In 2004 the company was acquired by a foreign investor company which appointed new general and financial directors. The finance director and general directors were members of different interest groups within this investor company and did not reflect much cooperation with each other.

General Director was a 45-50 aged British national with technical background and rich experience in large international petroleum companies. He did not interfere with the office issues and was more focused of field operations attracting expatriate drilling managers and geologists.

Financial Director was a Kazakh national recruited by the investor company specifically for this project. He is a highly skilled professional with strong financial background including financial institutions and industrial companies. Having western views on business management and relations within the organizations he was willing to change the existing environment.

Being a professional in the sphere of finance and accounting he highlighted the weaknesses of the accounting function and low professional qualities of the chief accountant and offered her trainings, while another person would execute her duties temporarily. However, the chief accountant resigned shortly.

A new chief accountant, Tax manager and reporting manager were hired by the financial Director in order to improve the accounting function of the department and reduce taxation risks.

The Chief accountant was generally welcomed by the accounting team as she was a local person, and previously worked in the same area. Secondly, a reporting manager was invited to deal with the reporting of financial performance of the head office of the investment company for consolidation. Just after that I was offered the position of tax manager for the company. I accepted the offer and moved to that city. Before the nomination of Reporting manager and tax manager of the company there were rumors among the accountants about new people coming to control their activities. As for me, the tax manager and the reporting manager, we experienced a considerable challenge during the first period of working in the Company.

My colleague, a Reporting manager was also a 27 year old professional from Price Waterhouse Coopers.
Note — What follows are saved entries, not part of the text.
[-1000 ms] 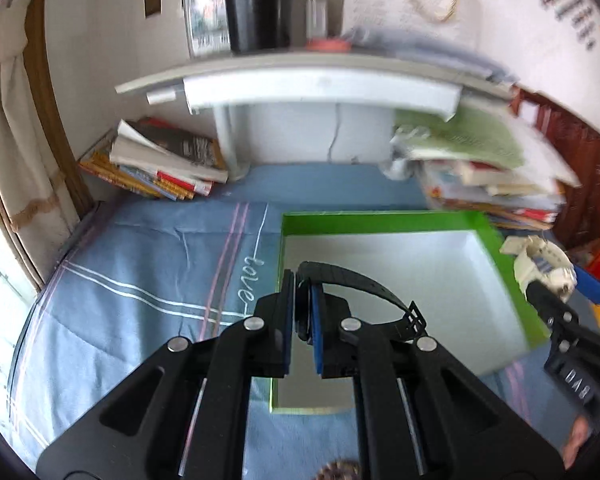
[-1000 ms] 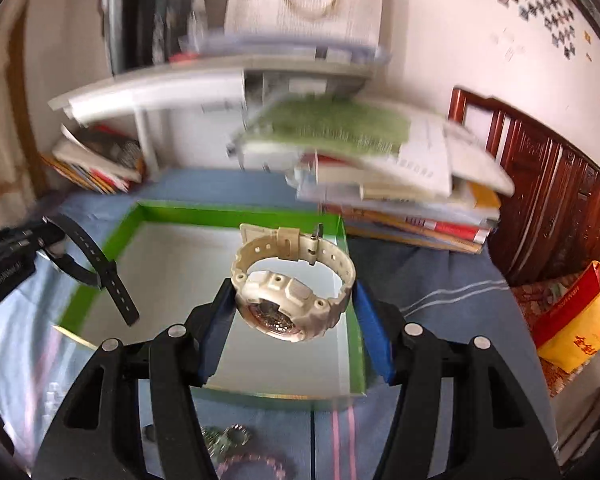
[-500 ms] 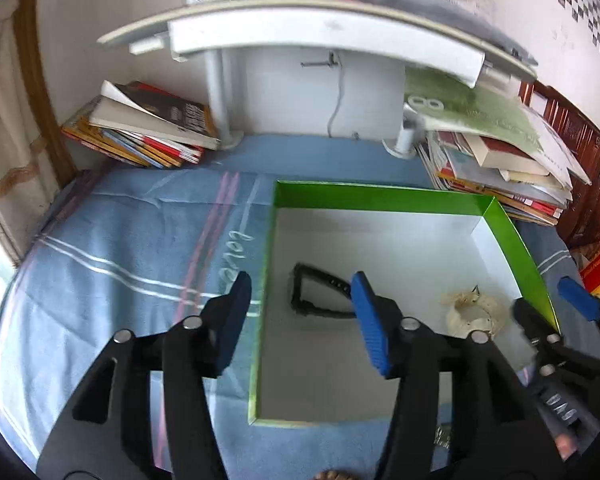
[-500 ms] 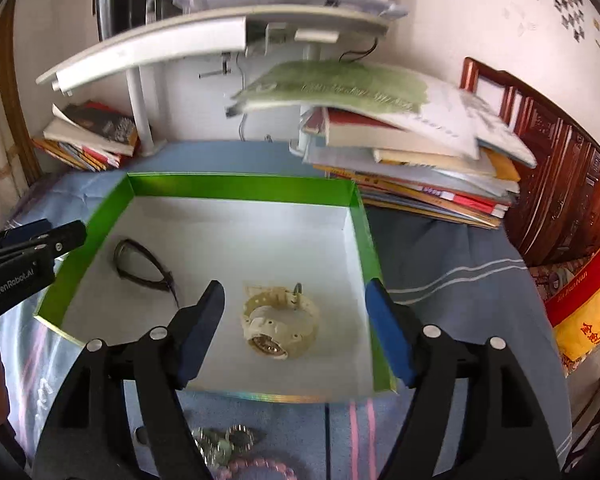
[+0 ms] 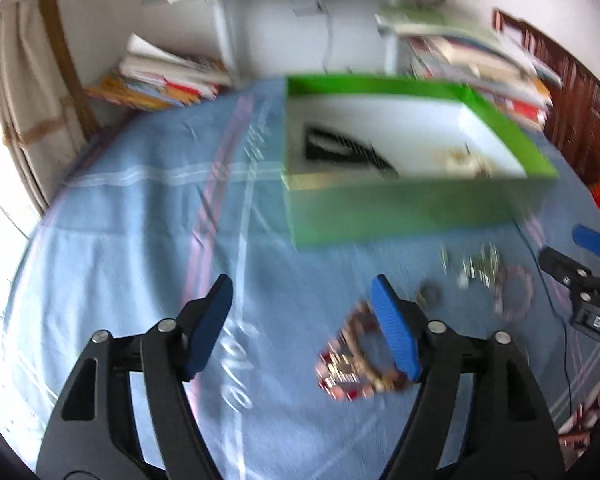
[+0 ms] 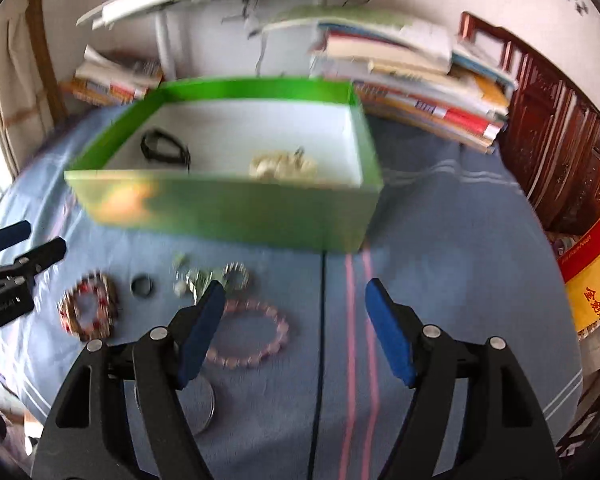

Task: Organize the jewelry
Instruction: 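Withdraw both tools from the box toward the remaining jewelry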

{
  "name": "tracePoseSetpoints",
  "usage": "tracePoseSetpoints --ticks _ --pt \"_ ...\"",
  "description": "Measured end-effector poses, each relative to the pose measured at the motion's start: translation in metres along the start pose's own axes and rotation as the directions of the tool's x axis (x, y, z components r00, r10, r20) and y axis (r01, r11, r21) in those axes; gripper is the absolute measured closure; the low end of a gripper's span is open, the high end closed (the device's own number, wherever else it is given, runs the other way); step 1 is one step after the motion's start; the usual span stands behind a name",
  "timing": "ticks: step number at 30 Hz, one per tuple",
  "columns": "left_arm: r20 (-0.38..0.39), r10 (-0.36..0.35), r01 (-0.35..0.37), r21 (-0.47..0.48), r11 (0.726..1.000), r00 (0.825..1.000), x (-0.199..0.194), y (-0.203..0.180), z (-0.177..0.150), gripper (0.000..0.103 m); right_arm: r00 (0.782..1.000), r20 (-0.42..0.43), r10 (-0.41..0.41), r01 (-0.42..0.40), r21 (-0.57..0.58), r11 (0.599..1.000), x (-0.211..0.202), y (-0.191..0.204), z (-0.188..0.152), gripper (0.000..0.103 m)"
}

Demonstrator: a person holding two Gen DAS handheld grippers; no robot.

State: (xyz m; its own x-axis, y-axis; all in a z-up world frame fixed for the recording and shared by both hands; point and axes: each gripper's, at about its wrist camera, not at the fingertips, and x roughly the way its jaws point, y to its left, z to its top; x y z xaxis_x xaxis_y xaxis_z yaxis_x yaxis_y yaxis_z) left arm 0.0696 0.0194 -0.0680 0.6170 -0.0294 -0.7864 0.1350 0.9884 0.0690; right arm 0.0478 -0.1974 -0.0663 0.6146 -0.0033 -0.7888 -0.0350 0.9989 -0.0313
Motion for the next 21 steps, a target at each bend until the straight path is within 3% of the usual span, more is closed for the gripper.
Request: tracePoseSetpoints --ticks 4,8,12,19,21 --pt "-0.039 -0.014 0.015 0.006 1.0 0.999 0.009 -0.006 -0.007 0.038 1.0 -0.017 -0.01 0.01 -0.006 1.0 0.007 0.005 -0.003 0.033" --pt "-0.048 -0.009 0.009 0.008 1.0 0.999 0.01 -0.008 -0.009 0.038 0.996 -0.055 -0.076 0.076 0.006 0.997 0.018 0.002 -0.006 0.046" --pt "-0.058 -0.011 0.011 0.015 1.0 0.998 0.013 -0.009 -0.01 0.038 0.994 -0.09 -0.057 0.06 0.031 0.998 0.023 -0.004 -0.011 0.061" --pt "-0.077 -0.019 0.021 0.023 1.0 0.997 0.019 -0.012 -0.011 0.038 0.994 -0.108 -0.033 0.032 -0.01 0.999 0.028 0.01 -0.013 0.07" --pt "-0.086 -0.019 0.021 0.02 1.0 0.996 0.022 -0.011 -0.012 0.049 0.992 -0.124 -0.032 0.03 -0.014 0.999 0.033 0.012 -0.015 0.078"
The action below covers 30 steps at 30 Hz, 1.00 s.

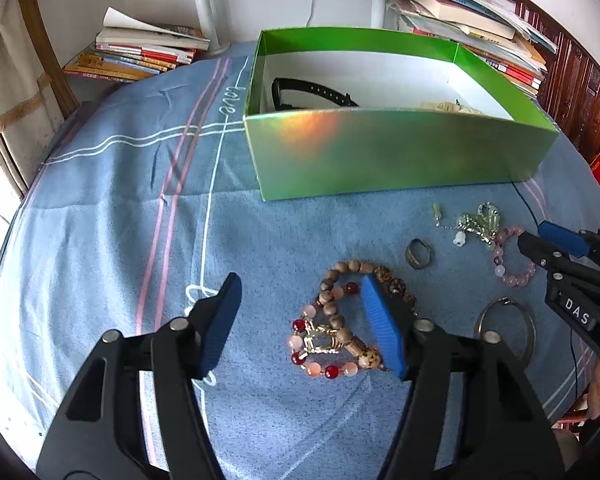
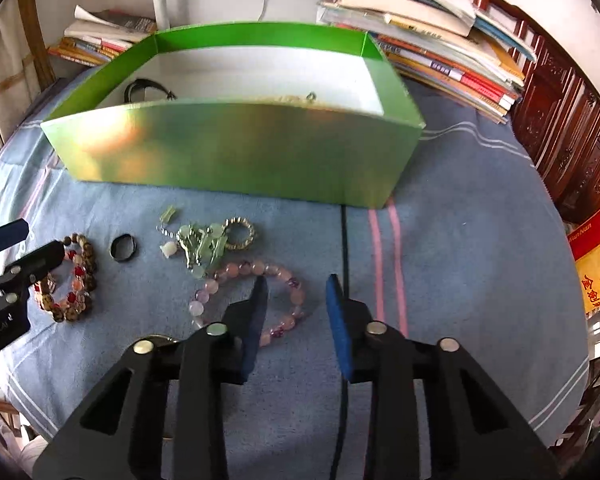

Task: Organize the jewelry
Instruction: 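Withdraw both tools from the box toward the remaining jewelry, then grasp the brown wooden bead bracelet with the left tool while the right tool reaches for the silver chain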

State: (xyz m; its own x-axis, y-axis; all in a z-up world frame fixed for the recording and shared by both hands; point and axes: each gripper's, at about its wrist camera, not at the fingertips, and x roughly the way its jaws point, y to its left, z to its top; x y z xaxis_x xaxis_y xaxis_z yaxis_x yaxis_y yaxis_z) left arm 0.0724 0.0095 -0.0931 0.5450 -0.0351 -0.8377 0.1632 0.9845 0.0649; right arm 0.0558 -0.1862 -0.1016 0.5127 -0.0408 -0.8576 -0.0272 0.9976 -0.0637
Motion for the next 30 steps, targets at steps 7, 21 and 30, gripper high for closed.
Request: tracePoseSetpoints --ticks 7,21,30 --pt "-0.021 -0.016 0.016 -0.01 1.0 1.0 0.006 0.003 -0.003 0.069 1.0 0.01 -0.006 0.006 -0.015 1.0 0.002 0.006 0.001 0.084" --pt "0.055 -0.079 0.084 -0.093 0.992 0.995 -0.01 0.025 0.018 0.094 1.0 0.009 -0.027 0.027 0.042 0.999 0.003 -0.007 0.002 0.095" --pt "0.034 -0.036 0.041 -0.147 0.988 0.999 -0.002 0.046 0.019 0.094 0.998 0.056 -0.003 -0.001 0.072 0.997 -0.008 -0.011 0.01 0.074"
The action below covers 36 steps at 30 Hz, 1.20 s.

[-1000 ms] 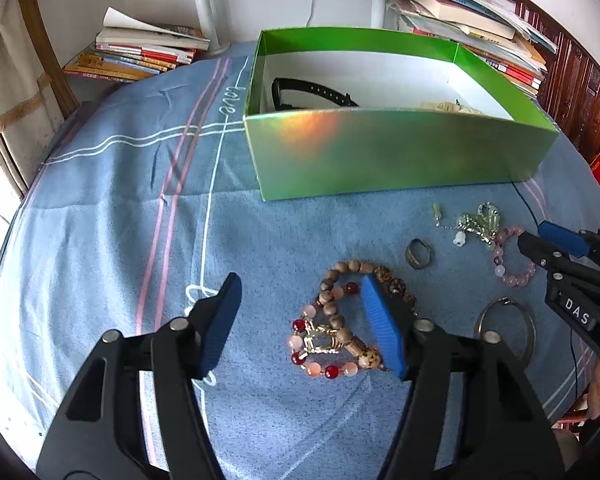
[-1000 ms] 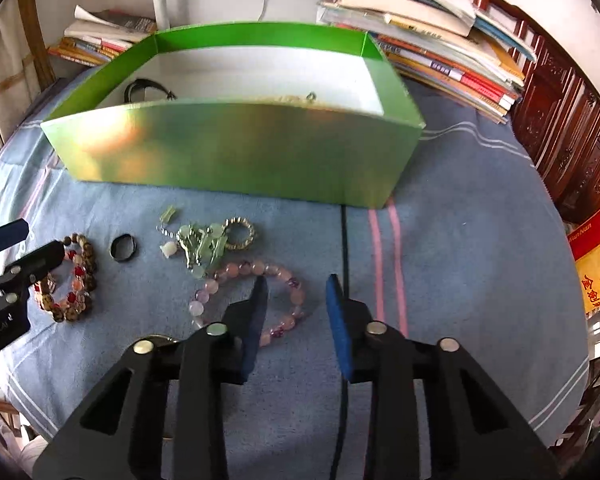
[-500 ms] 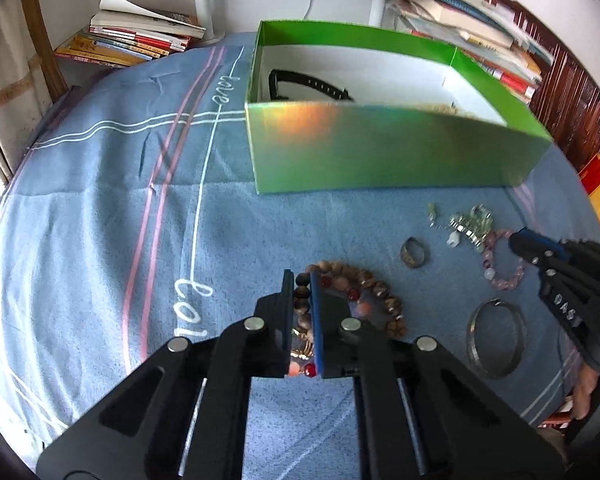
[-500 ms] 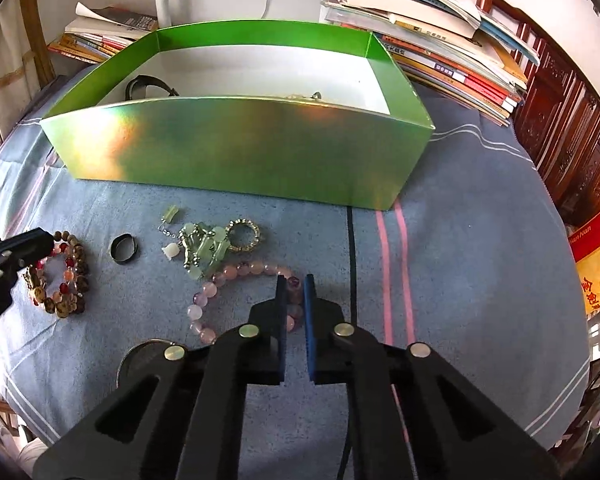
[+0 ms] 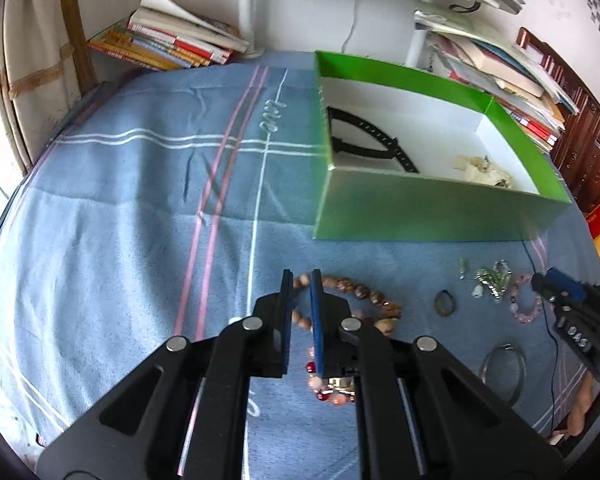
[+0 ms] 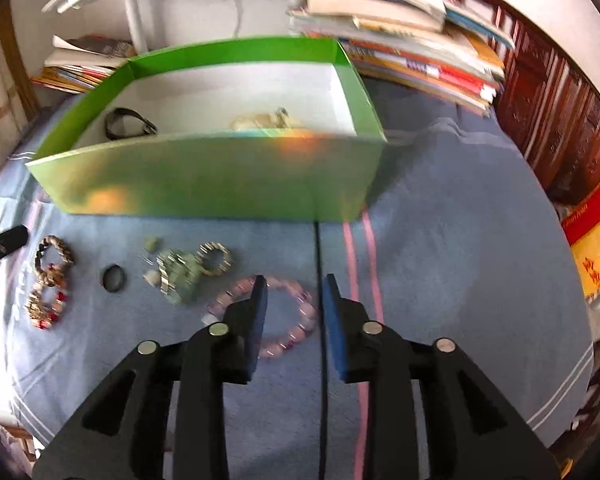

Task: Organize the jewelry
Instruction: 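Grasp the brown wooden bead bracelet with the left tool while the right tool reaches for the silver chain, then grasp the silver pendant chain with the right tool while the left tool lifts the bead bracelet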

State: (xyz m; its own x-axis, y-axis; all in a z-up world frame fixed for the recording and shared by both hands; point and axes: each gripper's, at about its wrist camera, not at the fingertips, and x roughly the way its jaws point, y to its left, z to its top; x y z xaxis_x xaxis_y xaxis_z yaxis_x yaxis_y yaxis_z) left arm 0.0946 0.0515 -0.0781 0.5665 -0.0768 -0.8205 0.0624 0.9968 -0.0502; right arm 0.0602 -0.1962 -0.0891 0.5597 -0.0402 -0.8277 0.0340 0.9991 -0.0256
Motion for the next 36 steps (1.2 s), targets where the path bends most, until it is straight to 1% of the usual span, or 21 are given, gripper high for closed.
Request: tracePoseSetpoints --ticks 2,4,6,9,11,13,16,18,20,23,25,26,27,29,31,32,33,35,36 --pt "-0.017 0.008 -0.008 -0.007 1.0 1.0 0.006 0.004 -0.002 0.093 0.999 0.016 0.03 -0.03 -0.027 0.999 -0.003 0.009 0.004 0.074" --pt "-0.034 0.012 -0.012 -0.012 1.0 0.999 0.012 0.007 -0.004 0.09 0.997 0.016 0.07 -0.069 -0.055 0.996 -0.002 0.02 0.008 0.074" --pt "-0.057 0.012 -0.014 -0.021 1.0 0.998 0.018 0.01 -0.006 0.083 0.997 0.007 0.081 -0.08 -0.074 0.994 0.001 0.029 0.01 0.074" --pt "-0.074 0.016 -0.018 -0.021 1.0 0.997 0.023 0.01 -0.008 0.078 0.996 -0.004 0.087 -0.087 -0.103 0.991 0.007 0.043 0.013 0.074" --pt "-0.07 0.028 -0.029 -0.011 1.0 0.997 0.024 0.008 -0.008 0.077 0.996 -0.008 0.09 -0.09 -0.114 0.989 0.009 0.047 0.015 0.074" --pt "-0.068 0.057 -0.057 0.005 0.998 0.996 0.025 0.003 -0.009 0.076 0.996 -0.008 0.09 -0.09 -0.118 0.989 0.01 0.049 0.017 0.074" --pt "-0.057 0.09 -0.088 0.029 0.996 0.994 0.024 -0.004 -0.012 0.076 0.995 0.009 0.1 -0.098 -0.118 0.988 0.004 0.048 0.018 0.073" --pt "-0.048 0.093 -0.092 0.037 0.995 0.994 0.022 -0.007 -0.015 0.076 0.994 0.013 0.108 -0.105 -0.128 0.986 0.002 0.05 0.021 0.062" --pt "-0.04 0.094 -0.092 0.046 0.995 0.995 0.02 -0.009 -0.018 0.076 0.993 0.015 0.118 -0.115 -0.147 0.982 0.002 0.057 0.023 0.057" --pt "-0.04 0.081 -0.08 0.044 0.996 0.996 0.019 -0.009 -0.019 0.076 0.993 0.009 0.12 -0.116 -0.187 0.976 0.005 0.071 0.023 0.057" --pt "-0.042 0.075 -0.073 0.043 0.996 0.996 0.019 -0.008 -0.019 0.076 0.994 -0.004 0.106 -0.104 -0.206 0.973 0.012 0.079 0.023 0.057" --pt "-0.041 0.075 -0.073 0.047 0.996 0.996 0.019 -0.009 -0.019 0.076 0.996 -0.015 0.093 -0.095 -0.216 0.972 0.017 0.082 0.022 0.059" --pt "-0.04 0.075 -0.073 0.05 0.996 0.996 0.019 -0.009 -0.02 0.076 0.996 -0.023 0.086 -0.089 -0.225 0.97 0.02 0.085 0.021 0.076" --pt "-0.038 0.075 -0.072 0.054 0.996 0.996 0.019 -0.01 -0.02 0.076 0.997 -0.029 0.072 -0.077 -0.233 0.969 0.024 0.087 0.02 0.087" --pt "-0.039 0.07 -0.068 0.051 0.996 0.997 0.019 -0.009 -0.02 0.076 0.997 -0.03 0.073 -0.077 -0.226 0.971 0.024 0.085 0.022 0.091" --pt "-0.039 0.069 -0.067 0.05 0.996 0.997 0.019 -0.009 -0.02 0.078 0.997 -0.029 0.071 -0.075 -0.223 0.972 0.023 0.084 0.021 0.093" --pt "-0.038 0.061 -0.059 0.052 0.997 0.997 0.019 -0.009 -0.02 0.084 0.997 -0.027 0.067 -0.072 -0.219 0.973 0.023 0.082 0.021 0.095" --pt "-0.039 0.045 -0.043 0.061 0.997 0.998 0.019 -0.012 -0.021 0.092 0.998 -0.024 0.062 -0.065 -0.204 0.977 0.021 0.076 0.022 0.095" --pt "-0.04 0.043 -0.041 0.064 0.997 0.998 0.019 -0.014 -0.021 0.094 0.998 -0.023 0.062 -0.065 -0.196 0.978 0.021 0.073 0.023 0.095"
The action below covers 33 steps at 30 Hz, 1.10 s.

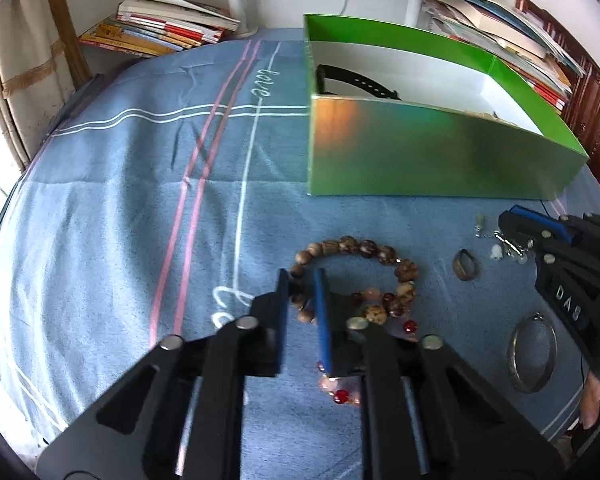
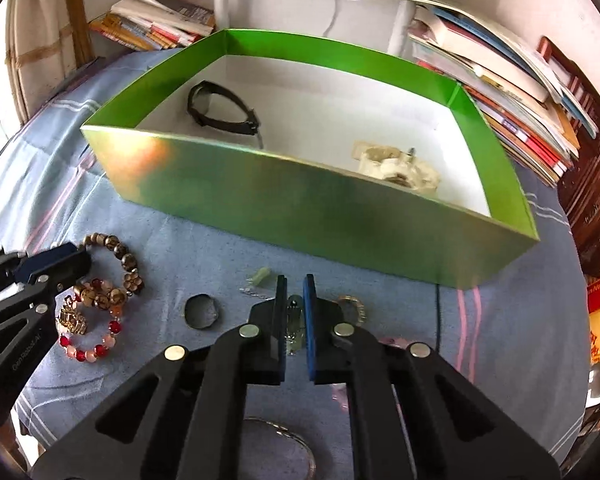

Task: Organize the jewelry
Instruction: 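Grasp the silver pendant chain with the right tool while the left tool lifts the bead bracelet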

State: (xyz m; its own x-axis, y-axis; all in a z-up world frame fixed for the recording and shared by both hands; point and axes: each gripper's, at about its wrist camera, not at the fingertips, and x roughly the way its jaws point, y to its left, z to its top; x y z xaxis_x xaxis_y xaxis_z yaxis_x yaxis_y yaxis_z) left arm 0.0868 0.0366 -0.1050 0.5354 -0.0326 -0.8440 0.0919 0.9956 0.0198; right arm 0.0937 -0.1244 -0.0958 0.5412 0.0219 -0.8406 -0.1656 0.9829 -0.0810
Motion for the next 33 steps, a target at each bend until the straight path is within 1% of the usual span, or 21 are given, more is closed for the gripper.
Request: tracePoseSetpoints --ticks 2,5,9,13,19,26,33 --pt "-0.002 -0.008 0.008 0.004 1.0 1.0 0.0 -0.002 0.0 0.095 1.0 0.0 -0.006 0.006 0.02 1.0 -0.001 -0.007 -0.001 0.095" --pt "-0.006 -0.038 0.038 0.007 0.999 0.999 -0.001 -0.005 -0.001 0.095 1.0 -0.001 -0.014 0.014 0.049 0.999 -0.003 -0.016 -0.003 0.095" --pt "0.016 -0.049 0.049 0.018 0.999 0.999 -0.011 -0.011 0.0 0.095 1.0 -0.001 -0.016 0.016 0.065 0.998 -0.006 -0.023 -0.006 0.095" --pt "0.035 -0.048 0.047 0.027 0.999 0.998 -0.019 -0.013 0.0 0.095 1.0 0.006 -0.015 0.015 0.07 0.997 -0.009 -0.025 -0.009 0.095" --pt "0.031 -0.039 0.039 0.003 0.999 0.999 -0.021 -0.004 0.002 0.095 0.999 0.018 -0.032 0.03 0.091 0.995 -0.013 -0.03 -0.011 0.095" --pt "0.088 -0.051 0.052 -0.004 0.999 0.995 -0.042 0.004 0.011 0.095 0.998 0.039 -0.054 0.048 0.138 0.989 -0.025 -0.049 -0.015 0.095" --pt "0.142 -0.074 0.071 0.022 0.997 0.987 -0.064 -0.003 0.017 0.095 0.994 0.088 -0.069 0.054 0.16 0.986 -0.045 -0.058 -0.015 0.095"
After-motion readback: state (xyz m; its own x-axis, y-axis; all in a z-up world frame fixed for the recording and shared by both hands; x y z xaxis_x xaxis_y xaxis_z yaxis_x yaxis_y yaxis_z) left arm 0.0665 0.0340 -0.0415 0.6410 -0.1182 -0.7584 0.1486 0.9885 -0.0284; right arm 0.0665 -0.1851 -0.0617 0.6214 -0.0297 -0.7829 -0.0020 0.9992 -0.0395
Shortly before he left, he was promoted to being a senior consultant.

There were certain issues circulating, not only in the finance department, but all throughout the organization. The HR manager, along with the salary accountant, gave away personal information, such as the precise amount of our salary, to the rest of the finance department. Furthermore, many of the junior accountants and office employees were demoralizes at the fact that none of them has yet received a promotion and has not yet been given the due amount of salary, whereas, some newly hired employees were given a higher degree of compensation, even more than those who have held higher office since the conception of the company.  Moreover, some employees do not seem to have any inkling towards superiority in rank and ability. I was given two accountants to assist me with the tax calculation and compliance, but the two were not willing to be my subordinates and did not comply with my chosen flow of the work. However, the Finance Director took immediate action and notified employees that in the future, they should learn to work with me unless they wanted to receive a suspension.

Case Analysis

Organizational behavior perspective

Leadership and Motivation

 

Basically, leaders have a common set of characteristics which includes single-mindedness, excellent communication skills, self belief, very strong sense of purpose and charismatic. The leader’s behavior will demonstrate how that personality applies itself along the chosen purpose to give a behavior pattern in a given situation, with a leadership style. There are number of ways to categories leadership style; in one way lets look at the relationship set against the need to complete the task.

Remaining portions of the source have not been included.